The night I walked to into the kitchen and found my father treating the artistic manifestation of my soul as a buffer between his hand and the remaining refuse he was forcing down into the Hefty bag.
How did this affect you?
I had never really thought of crime as a full-time career choice before that pivotal moment…
Eventually, we implemented an informal hierarchy based upon
whether or not our child handed us the item or editorialized on its significance.
If the handoff was silent and perfunctory, we would place it in the special
stack and then my wife and I would silently will the other to throw the stack
away. If they presented the item and said “I make fwroggie!!” it would be
displayed.
This stemmed the tide slightly, but as they have grown and
become more invested in their work even this approach was unmanageable. This
stage has collided with the upcoming birth of our third child which has re-appropriated
the junk room we used to keep the ballooning stack of creations. Said stack now
resides on the desk in our bedroom and remains largely unacknowledged by my
wife or I.
This game of sentimental chicken cannot continue to grow
unabated lest it spill into the floor and common areas. This would ultimately
lead to an intervention by child protective services to save our children from
the danger posed by their own artwork collections that their parents were emotionally-incapable
of discarding.
We also wish to be cognizant of the amount we keep for each
child. Since the art mediums vary, I am not sure if we should strive to keep
the exact amount from each child or subject all archived items to the “jumbo
buffet takeout” test and quantify by weight.
I do know that whenever I visited my father’s office as a
child, my homemade desk organizer was always prominently displayed. It was a
ghastly combination of popsicle-sticks, hot-glue and diffidence. I imagine that
if he ever ate lunch at his desk he had to remove it from view to stem the nausea.
I would always comment on it when I was there and he would smile and mention
something about how it “livened up his office” as if the entire atmosphere of
his building had been positively affected by its presence.

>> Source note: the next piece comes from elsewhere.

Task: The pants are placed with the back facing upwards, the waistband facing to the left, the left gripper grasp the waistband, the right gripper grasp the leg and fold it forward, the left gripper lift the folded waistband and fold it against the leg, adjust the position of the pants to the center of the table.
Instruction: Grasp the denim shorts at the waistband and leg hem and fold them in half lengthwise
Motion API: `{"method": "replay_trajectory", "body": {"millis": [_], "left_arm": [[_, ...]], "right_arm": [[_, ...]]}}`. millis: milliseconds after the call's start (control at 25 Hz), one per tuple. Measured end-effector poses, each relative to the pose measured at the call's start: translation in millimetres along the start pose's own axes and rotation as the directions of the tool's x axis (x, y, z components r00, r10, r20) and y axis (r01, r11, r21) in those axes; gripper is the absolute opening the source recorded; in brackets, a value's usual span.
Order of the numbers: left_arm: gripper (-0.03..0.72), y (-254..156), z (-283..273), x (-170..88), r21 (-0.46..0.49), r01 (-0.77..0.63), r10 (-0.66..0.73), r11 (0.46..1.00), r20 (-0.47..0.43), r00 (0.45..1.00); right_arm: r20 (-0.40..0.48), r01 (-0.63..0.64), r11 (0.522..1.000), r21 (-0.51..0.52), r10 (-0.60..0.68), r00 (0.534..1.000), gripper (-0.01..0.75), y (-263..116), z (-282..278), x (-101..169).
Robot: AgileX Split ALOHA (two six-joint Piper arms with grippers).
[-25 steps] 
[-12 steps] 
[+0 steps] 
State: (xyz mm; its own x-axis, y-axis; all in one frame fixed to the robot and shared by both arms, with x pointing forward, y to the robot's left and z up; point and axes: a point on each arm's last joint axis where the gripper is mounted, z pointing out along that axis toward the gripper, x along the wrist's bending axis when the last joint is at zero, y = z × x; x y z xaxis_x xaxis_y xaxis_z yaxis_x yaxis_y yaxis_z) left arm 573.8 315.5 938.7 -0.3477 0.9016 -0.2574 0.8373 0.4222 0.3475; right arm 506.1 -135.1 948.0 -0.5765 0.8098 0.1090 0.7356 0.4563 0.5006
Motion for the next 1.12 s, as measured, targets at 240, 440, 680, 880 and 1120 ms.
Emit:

I am starting to understand why he did it. It is the look on
your child’s face when they have created something that you value. Something
you deem worthy enough to place in your daily sight-line at work or at home. I
have a picture on my wall at the office. Objectively, it is an orange piece of
paper with a few purple scribbles, an unidentifiable blob and a glued piece of
construction paper. However, there are days where it catches my attention and I
cannot help but smile because it conjures the presence of the young man who
proudly handed it to me; and, like my father before me, I will delight when he
visits me and sees that it remains where it was originally showcased. *
*For fun, sometimes I attribute the piece to a random adult co-worker
when a visitor comments on “how creative my children must be.”